Popular writer E. Jean Carroll is suing Trump for defamation and sexual assault. Trump has rejected the rape allegation, repeatedly saying that he never knew Carroll and that she is not his “type.”

Since Carroll accused Trump of assault, a photograph has been widely circulated and cited as proof that the two had met before. Taken in 1987, the picture shows Trump, Carroll, and their respective spouses, at the time Marla Maples and John Johnson, talking at a party. In an excerpt of Trump’s 2022 deposition, parts of which were unsealed Wednesday, Trump mistakes Carroll for Maples.*

Trump’s lawyer Alina Habba is quick to correct him, but only after Trump repeatedly insists that Carroll is Maples. The fact that he can’t differentiate between Carroll, a woman to whom he said he wasn’t attracted, and Maples, a woman to whom he definitely was, undermines Trump’s main case for his innocence.

In another unsealed excerpt of the deposition, given in October, Trump appallingly claimed that Carroll “loved” the assault.

“She said it was very sexy to be raped,” he said. He also repeatedly said Carroll was mentally ill.

Carroll accused Trump in her memoir, released in 2019, of raping her in the Manhattan Bergdorf Goodman department store in the mid-1990s. She has sued him twice for allegedly defaming her, first in 2019 when he said she made up the rape allegation in order to sell her book, and again in November for posts he made about her on social media.

She is not the only one: At least 26 women have accused Trump of sexual harassment or assault since the 1970s, all of which he was denied, and he bragged in a 2005 recording of the show Access Hollywood about grabbing women’s genitals and kissing them without their consent. So far, Carroll’s case has gotten the most national attention and is one of the few to actually reach a courtroom.
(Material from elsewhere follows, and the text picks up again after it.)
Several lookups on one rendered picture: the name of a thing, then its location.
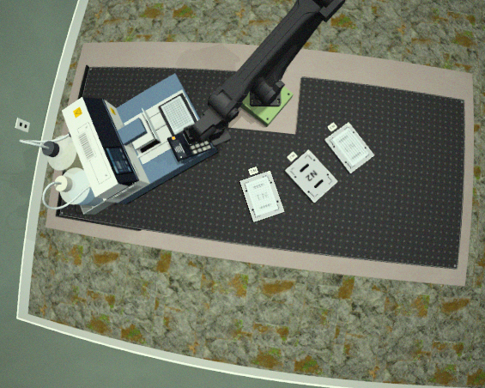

Trump is expected to go on trial in April.

Sexual assault is about power, not desire, and Psychology Today notes the “motivation stems from the perpetrator’s need for dominance and control.” Trump has made clear the lengths he will go to for power, from trying to bully Ukraine into digging up dirt on his political rival to lying about the 2020 election being stolen and so much more.

* This article originally misstated the year of Trump’s deposition.